DI masa pensiunnya sebagai pengajar, suami dari Kartini yang
dinikahinya pada tahun 1958 ini masih menyimpan keprihatinan terhadap
nasib guru-guru kimia di Indonesia. Kesempatan guru kimia untuk
meningkatkan pengetahuannya hingga kini masih sangat terbatas.
Akibatnya, materi pelajaran kimia tidak banyak berkembang sesuai dengan
kemajuan zaman.
Pria yang meraih gelar honorary
doctor of science dari Universiti Kebangsaan Malaysia pada bulan
Oktober 2004 ini menilai bahwa guru memiliki peran sangat penting untuk
membangkitkan kesenangan dan minat siswa dalam mempelajari ilmu kimia.
Kesenangan siswa terhadap kimia hanya dapat dibangkitkan jika guru
menguasai materi yang diajarkan.
"Guru yang
mengajar secara sistematis akan merangsang siswa untuk menyukai
pelajaran. Tetapi kalau guru saja sudah tidak memahami materi yang
diajarkan, siswanya pasti semakin tidak mengerti," tuturnya.

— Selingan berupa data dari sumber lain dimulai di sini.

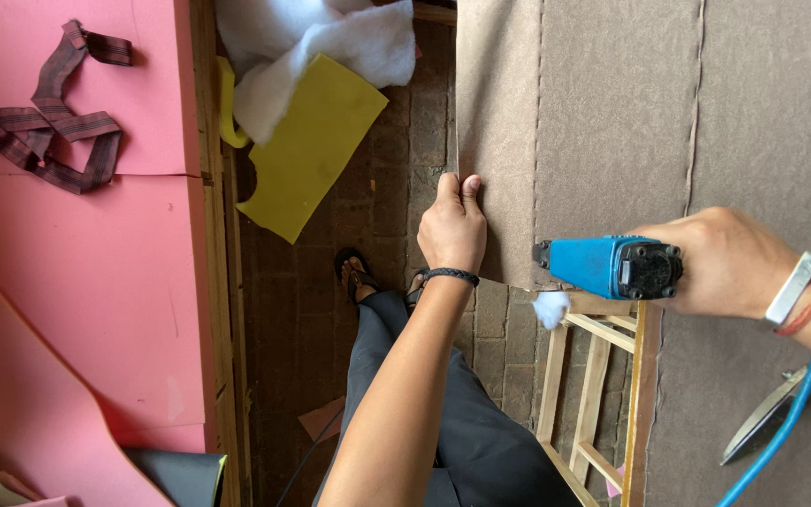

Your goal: The person staples tan fabric over a foam-covered wooden panel using a pneumatic nail gun, pressing the fabric flat with one hand while driving staples along the edge. They then trim excess fabric with scissors, reposition the panel, and staple another edge before carrying the panel across the workshop.

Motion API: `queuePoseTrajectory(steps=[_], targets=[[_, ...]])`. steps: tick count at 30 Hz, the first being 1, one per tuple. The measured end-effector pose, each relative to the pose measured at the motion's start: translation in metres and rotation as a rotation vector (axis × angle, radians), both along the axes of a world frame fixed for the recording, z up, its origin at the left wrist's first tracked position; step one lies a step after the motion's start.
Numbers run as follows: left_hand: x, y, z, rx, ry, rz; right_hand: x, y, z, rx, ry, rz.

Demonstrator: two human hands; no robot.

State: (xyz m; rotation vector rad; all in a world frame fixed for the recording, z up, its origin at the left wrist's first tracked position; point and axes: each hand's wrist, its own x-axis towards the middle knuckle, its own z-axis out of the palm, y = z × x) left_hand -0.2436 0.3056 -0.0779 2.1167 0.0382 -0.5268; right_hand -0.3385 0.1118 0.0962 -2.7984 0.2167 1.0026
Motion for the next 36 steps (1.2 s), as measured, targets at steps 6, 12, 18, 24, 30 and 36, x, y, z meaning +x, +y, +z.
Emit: queuePoseTrajectory(steps=[6, 12, 18, 24, 30, 36], targets=[[0.0, 0.0, -0.001, 0.013, 0.011, -0.01, -0.003, 0.003, 0.001, -0.063, 0.092, -0.009], [-0.001, -0.001, -0.005, 0.027, -0.018, -0.008, -0.013, 0.007, -0.002, 0.049, -0.008, 0.009], [-0.001, 0.0, -0.005, 0.009, -0.008, -0.007, -0.019, 0.004, -0.003, -0.016, 0.143, -0.057], [0.0, 0.0, -0.005, 0.022, 0.0, -0.015, -0.026, 0.009, -0.003, 0.018, 0.099, -0.032], [-0.001, 0.001, -0.005, 0.0, 0.028, -0.026, -0.031, 0.01, -0.006, 0.014, 0.099, -0.039], [-0.002, 0.003, -0.004, 0.008, 0.002, -0.025, -0.051, -0.004, -0.015, 0.05, -0.083, 0.002]])
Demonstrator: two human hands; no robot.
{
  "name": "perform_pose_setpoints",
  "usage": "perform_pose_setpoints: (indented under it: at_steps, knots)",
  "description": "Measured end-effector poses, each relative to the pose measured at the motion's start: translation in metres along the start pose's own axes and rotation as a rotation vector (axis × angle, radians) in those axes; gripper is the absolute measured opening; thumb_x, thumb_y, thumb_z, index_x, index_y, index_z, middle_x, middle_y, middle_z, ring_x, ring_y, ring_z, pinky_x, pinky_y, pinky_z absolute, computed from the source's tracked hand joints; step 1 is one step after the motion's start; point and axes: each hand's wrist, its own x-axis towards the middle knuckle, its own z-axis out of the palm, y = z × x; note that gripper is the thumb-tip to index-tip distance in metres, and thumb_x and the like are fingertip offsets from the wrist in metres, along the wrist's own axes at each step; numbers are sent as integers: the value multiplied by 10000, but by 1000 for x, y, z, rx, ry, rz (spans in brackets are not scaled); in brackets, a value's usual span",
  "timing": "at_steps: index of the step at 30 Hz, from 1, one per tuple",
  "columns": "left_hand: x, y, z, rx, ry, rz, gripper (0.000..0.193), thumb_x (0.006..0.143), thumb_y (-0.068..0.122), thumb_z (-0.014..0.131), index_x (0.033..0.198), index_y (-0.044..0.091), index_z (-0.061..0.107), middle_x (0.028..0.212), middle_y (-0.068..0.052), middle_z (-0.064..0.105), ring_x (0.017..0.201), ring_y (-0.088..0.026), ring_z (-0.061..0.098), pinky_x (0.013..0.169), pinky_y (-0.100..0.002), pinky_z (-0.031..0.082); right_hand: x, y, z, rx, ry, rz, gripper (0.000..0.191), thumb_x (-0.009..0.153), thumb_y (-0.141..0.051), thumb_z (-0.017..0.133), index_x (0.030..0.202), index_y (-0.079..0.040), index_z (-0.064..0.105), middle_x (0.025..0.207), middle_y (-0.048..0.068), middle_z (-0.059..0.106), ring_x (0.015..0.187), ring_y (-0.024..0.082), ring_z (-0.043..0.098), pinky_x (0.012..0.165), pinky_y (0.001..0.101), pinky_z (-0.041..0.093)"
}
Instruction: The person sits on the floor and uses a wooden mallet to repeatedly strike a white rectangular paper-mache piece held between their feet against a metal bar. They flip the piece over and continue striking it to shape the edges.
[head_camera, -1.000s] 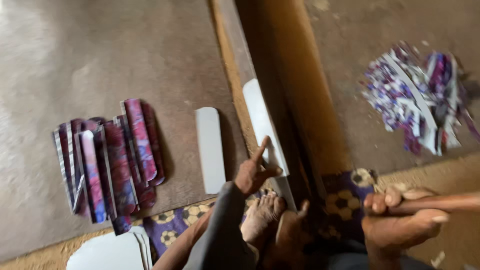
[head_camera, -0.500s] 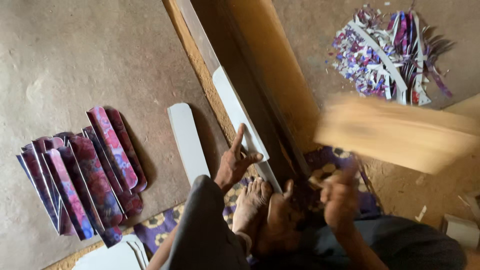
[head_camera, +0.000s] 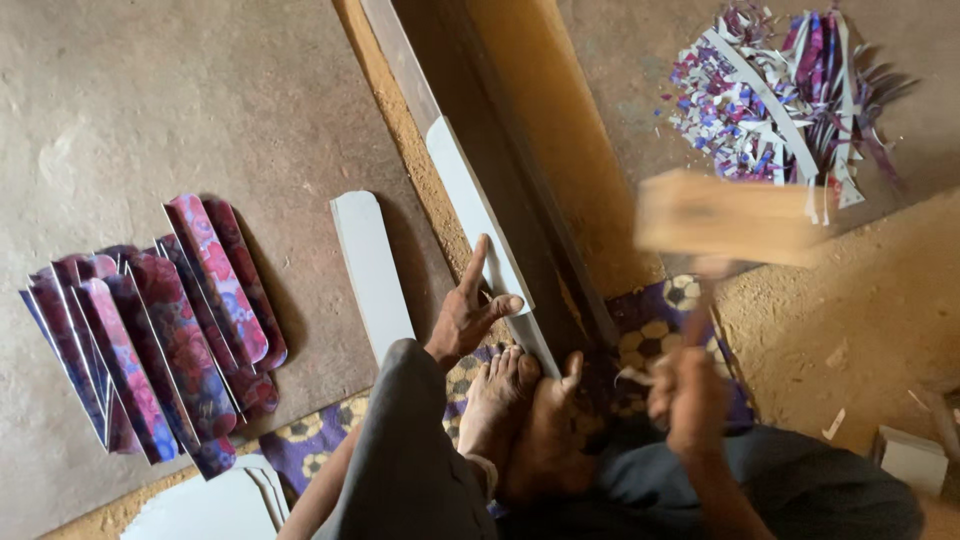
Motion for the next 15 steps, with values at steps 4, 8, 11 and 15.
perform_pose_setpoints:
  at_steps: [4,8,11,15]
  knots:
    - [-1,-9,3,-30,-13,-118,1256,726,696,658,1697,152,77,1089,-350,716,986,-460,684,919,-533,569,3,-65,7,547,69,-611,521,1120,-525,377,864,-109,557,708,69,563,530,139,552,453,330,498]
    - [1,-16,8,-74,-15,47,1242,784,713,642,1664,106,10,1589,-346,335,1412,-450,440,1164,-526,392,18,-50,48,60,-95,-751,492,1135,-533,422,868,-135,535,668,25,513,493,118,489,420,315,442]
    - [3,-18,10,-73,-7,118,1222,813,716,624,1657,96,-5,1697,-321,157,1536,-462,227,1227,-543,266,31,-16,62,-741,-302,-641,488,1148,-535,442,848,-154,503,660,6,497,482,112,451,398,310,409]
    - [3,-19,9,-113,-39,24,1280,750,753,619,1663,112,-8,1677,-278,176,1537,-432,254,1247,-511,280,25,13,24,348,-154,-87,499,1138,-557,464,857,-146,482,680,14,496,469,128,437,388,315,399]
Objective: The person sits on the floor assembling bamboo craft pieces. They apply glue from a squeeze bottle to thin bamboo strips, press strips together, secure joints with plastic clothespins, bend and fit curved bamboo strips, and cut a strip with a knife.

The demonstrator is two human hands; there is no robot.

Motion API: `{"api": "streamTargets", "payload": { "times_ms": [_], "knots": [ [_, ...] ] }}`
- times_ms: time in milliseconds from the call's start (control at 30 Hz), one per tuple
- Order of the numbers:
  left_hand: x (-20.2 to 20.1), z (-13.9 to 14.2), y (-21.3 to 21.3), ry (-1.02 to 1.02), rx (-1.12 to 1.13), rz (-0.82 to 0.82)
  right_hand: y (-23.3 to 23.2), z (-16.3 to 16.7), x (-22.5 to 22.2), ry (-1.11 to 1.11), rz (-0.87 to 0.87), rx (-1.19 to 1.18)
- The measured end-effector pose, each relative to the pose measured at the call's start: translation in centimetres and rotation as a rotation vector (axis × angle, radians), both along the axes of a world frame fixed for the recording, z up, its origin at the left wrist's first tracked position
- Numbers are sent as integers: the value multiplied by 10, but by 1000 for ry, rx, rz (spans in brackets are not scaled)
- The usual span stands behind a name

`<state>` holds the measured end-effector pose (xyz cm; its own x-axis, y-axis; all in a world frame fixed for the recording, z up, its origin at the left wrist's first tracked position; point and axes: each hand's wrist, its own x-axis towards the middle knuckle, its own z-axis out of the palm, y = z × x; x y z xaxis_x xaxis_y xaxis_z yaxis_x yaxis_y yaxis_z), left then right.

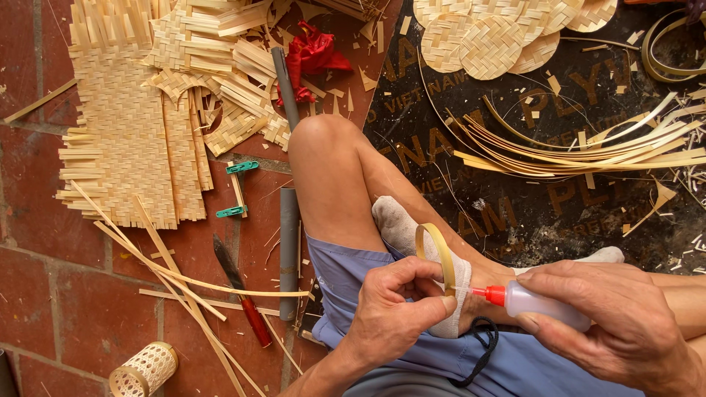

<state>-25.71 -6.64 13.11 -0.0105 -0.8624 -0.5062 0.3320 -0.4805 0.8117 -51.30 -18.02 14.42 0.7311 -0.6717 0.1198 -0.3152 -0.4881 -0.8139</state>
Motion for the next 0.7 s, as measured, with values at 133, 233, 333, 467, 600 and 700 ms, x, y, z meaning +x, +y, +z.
{"api": "streamTargets", "payload": {
  "times_ms": [133,233,333,467,600,700],
  "knots": [
    [-1,-1,0,130,67,31,1,-6,-10,-5,8,3],
    [0,-3,0,189,73,44,1,-22,-25,-34,-49,223],
    [3,-7,0,210,25,89,7,-43,-41,-196,-255,707],
    [8,-19,9,118,115,79,13,-69,-65,-531,-396,790],
    [11,-52,19,121,129,32,-9,-81,-106,-448,-723,738],
    [25,-85,25,43,96,-54,-47,-81,-142,-407,-852,593]
  ]
}}
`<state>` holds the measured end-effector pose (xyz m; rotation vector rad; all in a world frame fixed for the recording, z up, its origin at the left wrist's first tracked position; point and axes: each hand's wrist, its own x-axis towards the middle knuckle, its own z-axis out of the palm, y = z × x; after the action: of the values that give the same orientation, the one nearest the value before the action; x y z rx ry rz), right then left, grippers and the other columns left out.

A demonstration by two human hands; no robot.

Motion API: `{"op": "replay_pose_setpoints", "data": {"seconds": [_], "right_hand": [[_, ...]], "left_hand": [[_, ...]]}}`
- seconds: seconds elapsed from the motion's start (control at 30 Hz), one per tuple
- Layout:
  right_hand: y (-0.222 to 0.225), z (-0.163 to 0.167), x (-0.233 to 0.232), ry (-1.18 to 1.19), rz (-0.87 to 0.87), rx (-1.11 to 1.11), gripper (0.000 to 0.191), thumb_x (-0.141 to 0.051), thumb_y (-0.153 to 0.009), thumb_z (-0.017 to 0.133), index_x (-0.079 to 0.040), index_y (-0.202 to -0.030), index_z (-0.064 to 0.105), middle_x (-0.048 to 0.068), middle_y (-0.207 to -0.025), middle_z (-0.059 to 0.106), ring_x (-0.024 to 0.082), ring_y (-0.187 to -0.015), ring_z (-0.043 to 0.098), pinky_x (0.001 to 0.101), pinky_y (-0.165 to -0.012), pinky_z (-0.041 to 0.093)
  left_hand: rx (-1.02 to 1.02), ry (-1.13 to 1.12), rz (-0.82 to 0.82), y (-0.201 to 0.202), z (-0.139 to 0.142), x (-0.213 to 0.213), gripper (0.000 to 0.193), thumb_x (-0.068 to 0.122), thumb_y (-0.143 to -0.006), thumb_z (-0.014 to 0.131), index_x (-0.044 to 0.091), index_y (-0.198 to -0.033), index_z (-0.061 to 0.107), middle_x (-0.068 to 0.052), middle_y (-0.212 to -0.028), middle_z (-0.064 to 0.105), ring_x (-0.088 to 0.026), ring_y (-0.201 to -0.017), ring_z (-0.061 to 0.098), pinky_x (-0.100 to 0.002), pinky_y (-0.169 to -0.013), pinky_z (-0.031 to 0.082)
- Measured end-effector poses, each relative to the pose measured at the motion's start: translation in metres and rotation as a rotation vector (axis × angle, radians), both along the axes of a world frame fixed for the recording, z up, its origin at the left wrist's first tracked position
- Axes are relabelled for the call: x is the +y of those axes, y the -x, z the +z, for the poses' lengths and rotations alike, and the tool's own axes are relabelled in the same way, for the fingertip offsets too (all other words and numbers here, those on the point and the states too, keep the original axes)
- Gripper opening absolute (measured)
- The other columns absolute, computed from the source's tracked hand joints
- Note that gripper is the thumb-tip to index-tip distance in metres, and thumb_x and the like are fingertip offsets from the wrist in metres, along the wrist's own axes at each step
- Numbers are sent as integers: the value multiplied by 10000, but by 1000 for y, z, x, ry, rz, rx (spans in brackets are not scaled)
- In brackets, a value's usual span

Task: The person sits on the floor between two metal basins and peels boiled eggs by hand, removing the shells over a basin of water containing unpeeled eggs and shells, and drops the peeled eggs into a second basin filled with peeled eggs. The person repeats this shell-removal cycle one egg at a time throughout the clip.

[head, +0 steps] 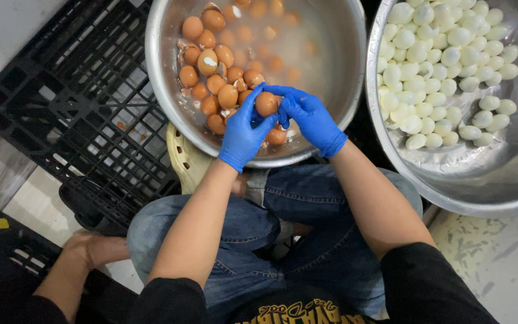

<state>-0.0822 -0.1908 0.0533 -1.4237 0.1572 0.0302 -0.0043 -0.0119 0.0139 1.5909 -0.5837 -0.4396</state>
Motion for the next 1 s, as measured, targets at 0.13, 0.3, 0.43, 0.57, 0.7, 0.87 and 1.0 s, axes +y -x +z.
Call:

Pengembangan minat generasi penerus terhadap ilmu kimia juga perlu
dirintis oleh perguruan tinggi. Kemajuan ilmu kimia di perguruan tinggi
akan mendorong siswa untuk menyenangi ilmu kimia, dan merangsang sekolah
menengah untuk meningkatkan kualitas pengajaran.
"Ini semua butuh proses. Tetapi kalau tidak dimulai, kapan tradisi pengembangan ilmu kimia di Indonesia akan tumbuh?" katanya.